*** Opening of Given data ***

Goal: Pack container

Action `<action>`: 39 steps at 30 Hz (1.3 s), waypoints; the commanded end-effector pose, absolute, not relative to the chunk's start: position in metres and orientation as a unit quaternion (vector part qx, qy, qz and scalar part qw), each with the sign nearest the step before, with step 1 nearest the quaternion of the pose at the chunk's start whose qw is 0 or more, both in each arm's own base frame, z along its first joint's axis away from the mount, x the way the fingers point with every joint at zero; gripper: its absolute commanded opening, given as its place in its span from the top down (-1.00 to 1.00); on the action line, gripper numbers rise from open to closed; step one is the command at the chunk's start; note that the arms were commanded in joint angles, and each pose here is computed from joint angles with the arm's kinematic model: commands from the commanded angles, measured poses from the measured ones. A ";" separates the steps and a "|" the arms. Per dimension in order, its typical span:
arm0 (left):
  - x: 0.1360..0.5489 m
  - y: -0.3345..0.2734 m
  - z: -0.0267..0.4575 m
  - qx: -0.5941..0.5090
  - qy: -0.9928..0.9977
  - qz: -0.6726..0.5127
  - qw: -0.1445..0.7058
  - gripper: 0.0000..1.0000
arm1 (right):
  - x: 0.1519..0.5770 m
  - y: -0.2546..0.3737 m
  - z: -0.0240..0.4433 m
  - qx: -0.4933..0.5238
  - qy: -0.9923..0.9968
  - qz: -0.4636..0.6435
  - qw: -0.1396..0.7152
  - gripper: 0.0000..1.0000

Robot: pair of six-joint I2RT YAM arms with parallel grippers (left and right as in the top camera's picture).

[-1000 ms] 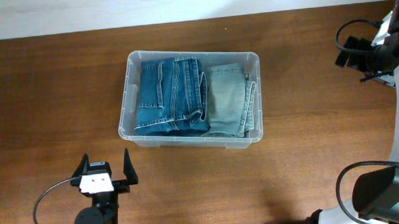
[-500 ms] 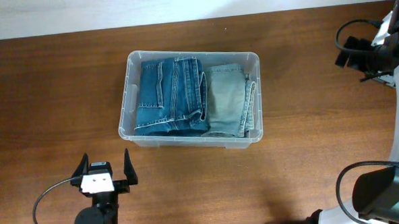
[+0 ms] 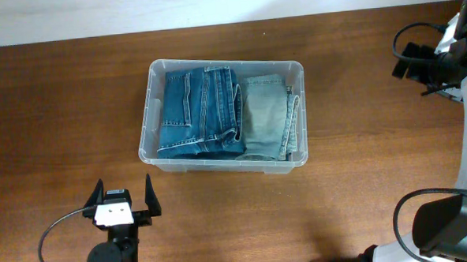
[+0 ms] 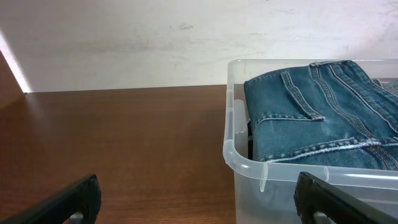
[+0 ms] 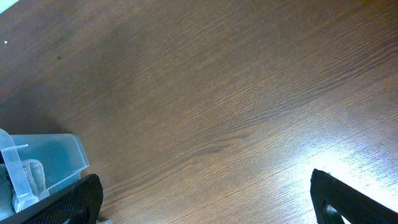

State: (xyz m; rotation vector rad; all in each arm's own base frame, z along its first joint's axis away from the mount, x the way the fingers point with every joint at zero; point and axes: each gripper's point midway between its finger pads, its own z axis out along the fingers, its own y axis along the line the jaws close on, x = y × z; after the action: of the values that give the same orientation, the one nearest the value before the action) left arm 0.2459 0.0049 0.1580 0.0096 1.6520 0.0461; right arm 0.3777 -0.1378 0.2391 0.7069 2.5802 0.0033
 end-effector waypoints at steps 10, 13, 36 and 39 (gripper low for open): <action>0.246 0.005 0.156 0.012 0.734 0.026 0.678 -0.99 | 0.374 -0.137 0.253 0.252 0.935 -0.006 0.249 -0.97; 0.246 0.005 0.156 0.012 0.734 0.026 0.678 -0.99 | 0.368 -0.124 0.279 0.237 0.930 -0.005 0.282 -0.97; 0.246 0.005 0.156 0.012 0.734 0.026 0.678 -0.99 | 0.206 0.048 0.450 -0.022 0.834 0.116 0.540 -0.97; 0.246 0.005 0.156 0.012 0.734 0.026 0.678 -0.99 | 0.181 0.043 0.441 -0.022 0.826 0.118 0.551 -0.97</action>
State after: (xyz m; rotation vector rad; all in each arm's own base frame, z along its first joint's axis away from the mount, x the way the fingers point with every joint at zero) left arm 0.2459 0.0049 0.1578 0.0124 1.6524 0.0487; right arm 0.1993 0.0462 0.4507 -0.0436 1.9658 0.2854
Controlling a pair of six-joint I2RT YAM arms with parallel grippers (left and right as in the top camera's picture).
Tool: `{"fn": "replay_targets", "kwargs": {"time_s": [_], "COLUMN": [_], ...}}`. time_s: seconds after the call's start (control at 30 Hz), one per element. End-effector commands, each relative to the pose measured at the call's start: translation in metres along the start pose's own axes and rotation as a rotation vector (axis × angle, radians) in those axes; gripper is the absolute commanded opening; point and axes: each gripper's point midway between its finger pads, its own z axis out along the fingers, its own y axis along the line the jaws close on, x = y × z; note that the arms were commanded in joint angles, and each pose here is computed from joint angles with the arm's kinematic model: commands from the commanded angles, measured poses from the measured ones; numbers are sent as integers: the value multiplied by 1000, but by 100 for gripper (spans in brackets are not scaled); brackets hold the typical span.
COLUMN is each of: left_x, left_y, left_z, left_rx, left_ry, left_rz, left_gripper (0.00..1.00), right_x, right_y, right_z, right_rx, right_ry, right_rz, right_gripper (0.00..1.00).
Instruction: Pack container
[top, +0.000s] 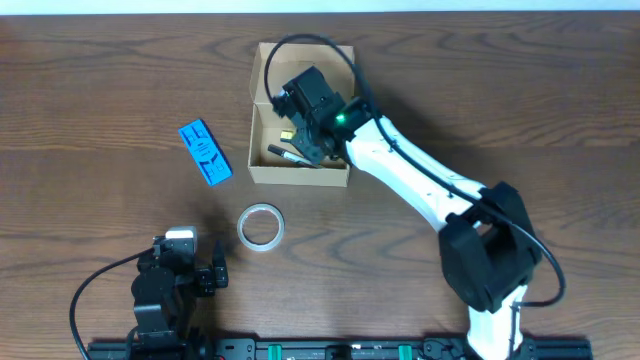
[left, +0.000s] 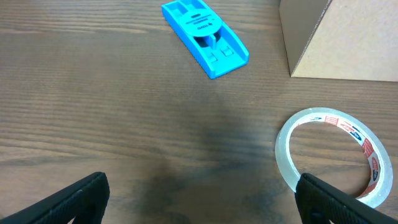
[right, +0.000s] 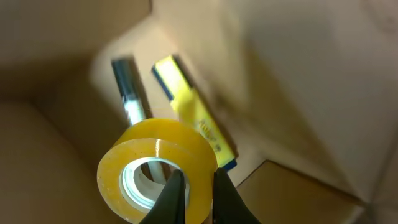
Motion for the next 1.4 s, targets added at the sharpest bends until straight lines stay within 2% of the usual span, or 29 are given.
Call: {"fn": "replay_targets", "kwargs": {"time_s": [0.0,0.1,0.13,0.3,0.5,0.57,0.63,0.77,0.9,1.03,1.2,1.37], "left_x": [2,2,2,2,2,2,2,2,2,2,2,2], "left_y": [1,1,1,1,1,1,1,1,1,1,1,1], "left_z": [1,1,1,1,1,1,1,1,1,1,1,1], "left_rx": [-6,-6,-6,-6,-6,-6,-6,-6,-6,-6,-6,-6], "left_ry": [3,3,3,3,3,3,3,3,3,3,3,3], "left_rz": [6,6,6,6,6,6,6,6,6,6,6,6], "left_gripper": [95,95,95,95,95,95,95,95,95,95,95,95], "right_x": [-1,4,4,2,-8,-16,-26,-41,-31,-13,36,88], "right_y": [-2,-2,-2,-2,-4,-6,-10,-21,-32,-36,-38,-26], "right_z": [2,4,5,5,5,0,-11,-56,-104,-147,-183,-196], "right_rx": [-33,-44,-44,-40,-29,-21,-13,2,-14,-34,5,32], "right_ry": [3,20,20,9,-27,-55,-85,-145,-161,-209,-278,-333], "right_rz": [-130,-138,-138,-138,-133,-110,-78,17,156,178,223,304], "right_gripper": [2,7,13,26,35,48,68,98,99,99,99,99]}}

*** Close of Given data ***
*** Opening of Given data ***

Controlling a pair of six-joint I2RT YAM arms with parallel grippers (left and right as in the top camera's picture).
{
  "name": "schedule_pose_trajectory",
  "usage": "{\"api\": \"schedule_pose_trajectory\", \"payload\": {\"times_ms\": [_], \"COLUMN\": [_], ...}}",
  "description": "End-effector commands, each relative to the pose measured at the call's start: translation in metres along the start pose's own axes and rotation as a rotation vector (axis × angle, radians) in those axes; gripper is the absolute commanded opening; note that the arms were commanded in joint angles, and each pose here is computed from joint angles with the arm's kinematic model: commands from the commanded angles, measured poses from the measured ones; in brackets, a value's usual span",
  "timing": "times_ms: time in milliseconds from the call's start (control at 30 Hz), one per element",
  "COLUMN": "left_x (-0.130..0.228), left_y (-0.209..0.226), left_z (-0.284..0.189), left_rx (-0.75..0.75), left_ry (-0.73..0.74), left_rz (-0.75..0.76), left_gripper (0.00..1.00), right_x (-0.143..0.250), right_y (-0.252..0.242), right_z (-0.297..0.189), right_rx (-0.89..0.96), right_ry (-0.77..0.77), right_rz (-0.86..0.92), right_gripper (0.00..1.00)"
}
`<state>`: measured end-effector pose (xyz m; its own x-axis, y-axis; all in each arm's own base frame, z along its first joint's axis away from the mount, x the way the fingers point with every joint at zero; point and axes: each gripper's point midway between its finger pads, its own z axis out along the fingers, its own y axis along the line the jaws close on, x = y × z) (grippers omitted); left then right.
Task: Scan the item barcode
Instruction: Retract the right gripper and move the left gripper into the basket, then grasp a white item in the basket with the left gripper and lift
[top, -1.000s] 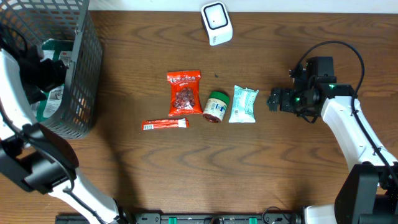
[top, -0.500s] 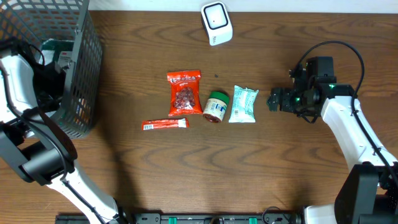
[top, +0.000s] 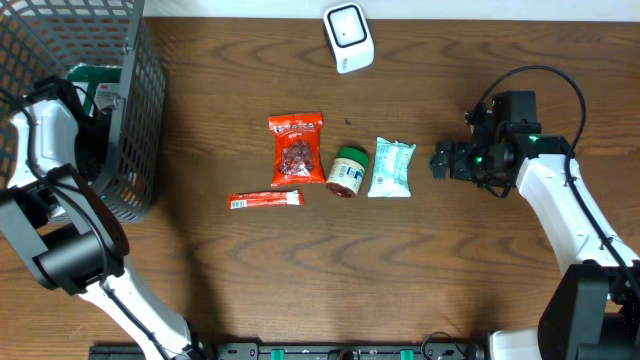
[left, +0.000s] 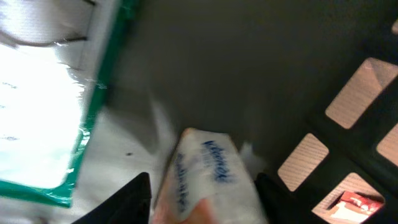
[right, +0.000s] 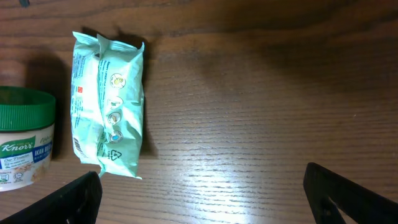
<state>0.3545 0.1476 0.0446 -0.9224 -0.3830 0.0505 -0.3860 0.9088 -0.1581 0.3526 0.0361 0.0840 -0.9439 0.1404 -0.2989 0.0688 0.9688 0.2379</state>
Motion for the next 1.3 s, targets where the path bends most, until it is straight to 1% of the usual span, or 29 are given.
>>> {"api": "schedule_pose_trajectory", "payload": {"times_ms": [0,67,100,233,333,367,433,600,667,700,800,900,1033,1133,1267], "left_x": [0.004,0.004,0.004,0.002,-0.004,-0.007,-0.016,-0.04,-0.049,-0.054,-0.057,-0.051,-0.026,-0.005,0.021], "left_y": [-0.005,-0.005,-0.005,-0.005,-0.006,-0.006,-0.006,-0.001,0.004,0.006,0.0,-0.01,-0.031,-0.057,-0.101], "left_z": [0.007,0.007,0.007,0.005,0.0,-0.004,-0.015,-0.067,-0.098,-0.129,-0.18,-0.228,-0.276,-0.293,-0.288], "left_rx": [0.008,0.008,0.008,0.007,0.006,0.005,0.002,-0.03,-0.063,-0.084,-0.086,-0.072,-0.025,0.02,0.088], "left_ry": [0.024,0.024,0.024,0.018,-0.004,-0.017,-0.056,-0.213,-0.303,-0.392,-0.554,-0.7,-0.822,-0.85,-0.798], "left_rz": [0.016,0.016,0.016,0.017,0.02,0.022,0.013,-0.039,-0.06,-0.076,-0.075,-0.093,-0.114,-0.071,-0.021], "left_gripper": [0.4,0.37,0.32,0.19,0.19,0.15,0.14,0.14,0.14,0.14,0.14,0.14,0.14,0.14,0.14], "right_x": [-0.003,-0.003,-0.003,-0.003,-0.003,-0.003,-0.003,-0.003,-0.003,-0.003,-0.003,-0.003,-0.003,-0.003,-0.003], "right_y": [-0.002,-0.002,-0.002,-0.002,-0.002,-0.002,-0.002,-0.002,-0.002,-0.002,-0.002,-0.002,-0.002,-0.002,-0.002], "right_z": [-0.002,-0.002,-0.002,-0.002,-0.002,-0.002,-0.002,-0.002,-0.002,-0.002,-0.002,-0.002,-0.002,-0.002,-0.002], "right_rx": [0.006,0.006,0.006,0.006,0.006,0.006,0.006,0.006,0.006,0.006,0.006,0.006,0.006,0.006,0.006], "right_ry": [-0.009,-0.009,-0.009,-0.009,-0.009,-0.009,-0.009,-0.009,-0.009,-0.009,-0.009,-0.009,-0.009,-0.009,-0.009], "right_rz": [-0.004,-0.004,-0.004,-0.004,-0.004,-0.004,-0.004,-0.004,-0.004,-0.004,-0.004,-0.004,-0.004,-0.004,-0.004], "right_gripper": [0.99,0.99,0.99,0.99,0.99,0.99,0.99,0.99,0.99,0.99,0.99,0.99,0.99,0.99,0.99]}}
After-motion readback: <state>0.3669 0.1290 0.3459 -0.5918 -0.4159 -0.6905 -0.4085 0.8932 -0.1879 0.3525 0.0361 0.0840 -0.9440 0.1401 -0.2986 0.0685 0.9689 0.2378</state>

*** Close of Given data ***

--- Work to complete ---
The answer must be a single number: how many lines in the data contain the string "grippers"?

--- Result for this exercise ---
4